Hughes Aircraft Co. v. United States

Decision Date17 December 1980
Docket NumberNo. 426-73.,426-73.
Citation640 F.2d 1193
PartiesHUGHES AIRCRAFT COMPANY v. The UNITED STATES.
CourtU.S. Claims Court

Abe Fortas, Washington, D. C., attorney of record, for plaintiff. Sheldon Karon, Victor G. Savikas, Dugald S. McDougall, Chicago, Ill., and John A. Sarjeant, Los Angeles, Cal., of counsel.

James D. Stokes, Jr., Washington, D. C., with whom was Asst. Atty. Gen. Alice Daniel, Washington, D. C., for defendant. Thomas J. Byrnes, Dept. of Justice, Washington, D. C., Major Milburn K. Concannon, Jr. and Vince Cleary, Dept. of the Air Force, and Robert Kinberg, Washington, D. C. and Paul F. McCaul, National Aeronautics and Space Administration, of counsel.

Before FRIEDMAN, Chief Judge, SKELTON, Senior Judge,* and KUNZIG, Judge.

OPINION

FRIEDMAN, Chief Judge:

This is a suit under 28 U.S.C. § 1498 (1976) seeking damages for the alleged infringement of plaintiff's patent No. 3,758,051 by the United States.
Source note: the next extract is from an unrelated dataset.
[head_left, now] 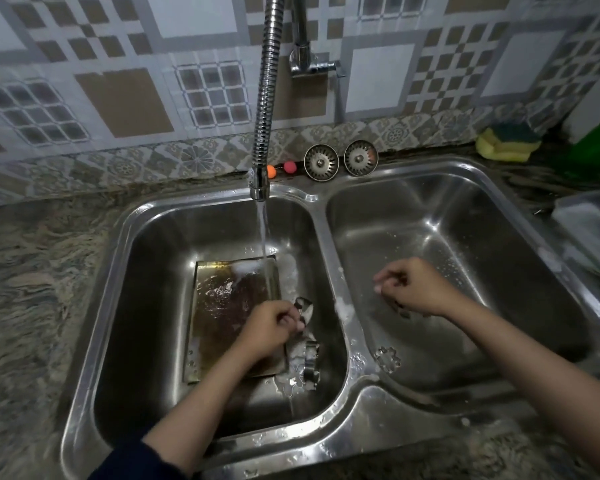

After trial, Trial Judge Colaianni held that the patent is invalid under 35 U.S.C. § 102(b) (1976), which bars the issuance of a patent if "the invention was ... described in a printed publication ... or in public use ... in this country, more than one year prior to the date of the application for patent."

Upon the plaintiff's exceptions to that decision, we reject the trial judge's conclusion and remand the case to him to determine the other issues in the case.1

I.

Following the Soviet Union's launching in 1957 of SPUTNIK, the world's first artificial satellite, the Department of Defense and the National Aeronautics and Space Administration accelerated their efforts to create an effective synchronous satellite. A synchronous satellite is one whose orbital period is equal to the rotational period of the earth; the satellite would "hover" above a single, fixed point on earth. The satellite must be placed in a west-to-east orbit having a 22,750 nautical mile radius from the center of earth and a linear velocity of 10,090 feet per second.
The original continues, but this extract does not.